Shortly after, committee members approved a resolution amending the license agreement between the club and the county to allow distribution of up to 500 free promotional tickets per game. The resolution is expected to pass the full legislature on Tuesday.
The Ducks, founded in 1998, play at Suffolk's 6,002-seat Bethpage Ballpark in Central Islip, and provide the county with $1 from every ticket sold. Upon approval of the contract change, the club will be able to give away up to 500 tickets per game for promotional purposes -- but only if 1,500 seats remain unsold within three weeks of the game, or 1,000 remain unsold within two weeks.
Suffolk's revenue will be unaffected, county officials said, because its agreement with the Ducks only pertains to sold tickets. The county received $154,961 from the team in 2011.
"It's not really to fill seats," said Ducks chief executive Frank Boulton. "It's about the need to keep our brand out there."
He explained that even if just one of 10 promotional tickets is used, exposure from a giveaway on a radio station is invaluable. As some families decline to renew season tickets because their children have grown, Boulton said, the Ducks need to "keep our product in front of the people."
The team promotes inexpensive family fun with between-inning entertainment and free parking. Officials didn't disclose its profits, but say their ticket request doesn't stem from fiscal trouble.

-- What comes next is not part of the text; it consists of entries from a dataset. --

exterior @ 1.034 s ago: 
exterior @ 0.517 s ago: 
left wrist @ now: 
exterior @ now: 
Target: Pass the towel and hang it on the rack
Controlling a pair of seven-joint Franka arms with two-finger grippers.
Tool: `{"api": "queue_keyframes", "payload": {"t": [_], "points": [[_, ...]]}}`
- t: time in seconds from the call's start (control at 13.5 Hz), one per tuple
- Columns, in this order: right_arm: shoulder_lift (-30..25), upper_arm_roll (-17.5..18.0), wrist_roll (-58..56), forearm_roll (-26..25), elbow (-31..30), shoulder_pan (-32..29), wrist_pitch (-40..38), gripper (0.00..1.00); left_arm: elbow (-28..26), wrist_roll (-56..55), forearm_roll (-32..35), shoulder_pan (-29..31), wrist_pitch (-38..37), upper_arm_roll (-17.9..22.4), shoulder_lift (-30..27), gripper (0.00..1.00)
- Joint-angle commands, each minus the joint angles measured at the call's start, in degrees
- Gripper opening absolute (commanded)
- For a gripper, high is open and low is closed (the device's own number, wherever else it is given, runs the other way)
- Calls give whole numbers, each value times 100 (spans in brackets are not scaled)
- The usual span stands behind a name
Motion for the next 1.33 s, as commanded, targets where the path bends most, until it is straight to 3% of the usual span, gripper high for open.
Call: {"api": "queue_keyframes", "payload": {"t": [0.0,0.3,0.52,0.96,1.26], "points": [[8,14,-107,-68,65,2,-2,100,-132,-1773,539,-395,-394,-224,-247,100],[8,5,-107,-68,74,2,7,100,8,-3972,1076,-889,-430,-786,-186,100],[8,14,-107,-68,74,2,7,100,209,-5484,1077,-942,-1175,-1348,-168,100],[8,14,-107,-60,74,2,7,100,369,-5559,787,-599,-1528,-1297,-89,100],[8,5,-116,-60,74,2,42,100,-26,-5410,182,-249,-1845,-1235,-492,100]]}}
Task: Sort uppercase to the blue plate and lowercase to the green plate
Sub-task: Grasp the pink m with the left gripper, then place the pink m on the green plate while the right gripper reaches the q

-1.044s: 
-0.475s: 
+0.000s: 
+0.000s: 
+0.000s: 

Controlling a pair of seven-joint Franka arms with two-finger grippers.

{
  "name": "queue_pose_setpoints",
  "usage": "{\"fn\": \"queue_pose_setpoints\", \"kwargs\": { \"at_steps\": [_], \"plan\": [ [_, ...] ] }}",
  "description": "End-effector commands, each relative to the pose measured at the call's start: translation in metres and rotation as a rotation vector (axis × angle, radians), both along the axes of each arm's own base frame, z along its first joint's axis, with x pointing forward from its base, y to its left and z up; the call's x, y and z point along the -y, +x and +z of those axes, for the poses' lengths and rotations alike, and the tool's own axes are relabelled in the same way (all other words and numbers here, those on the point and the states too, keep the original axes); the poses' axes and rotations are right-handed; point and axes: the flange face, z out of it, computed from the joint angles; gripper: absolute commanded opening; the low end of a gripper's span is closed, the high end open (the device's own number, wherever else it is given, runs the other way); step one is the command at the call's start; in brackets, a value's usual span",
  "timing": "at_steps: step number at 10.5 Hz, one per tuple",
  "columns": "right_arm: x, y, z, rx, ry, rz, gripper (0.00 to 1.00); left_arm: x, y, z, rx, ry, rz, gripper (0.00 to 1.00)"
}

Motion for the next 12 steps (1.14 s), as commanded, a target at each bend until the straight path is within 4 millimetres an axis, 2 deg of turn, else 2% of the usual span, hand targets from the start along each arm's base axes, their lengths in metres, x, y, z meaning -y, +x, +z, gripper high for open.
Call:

"Obviously, we don't want to give away tickets; we want to sell tickets," Ducks general manager Michael Pfaff said. "But this is intelligent use of unused resources."
Also Wednesday, the committee approved a bill strengthening restrictions relating to the ethics board. The action was prompted by an April grand jury report that said former County Executive Steve Levy used the then-ethics commission as a "political sword" on his enemies, including getting a member to divulge confidential business to him, and pressuring an aide to file complaints.
Levy disputed the findings, but lawmakers have proposed grand jury recommendations, including instituting fines for disclosing confidential information or generating complaints to influence a public servant. The full legislature will consider the bill Tuesday.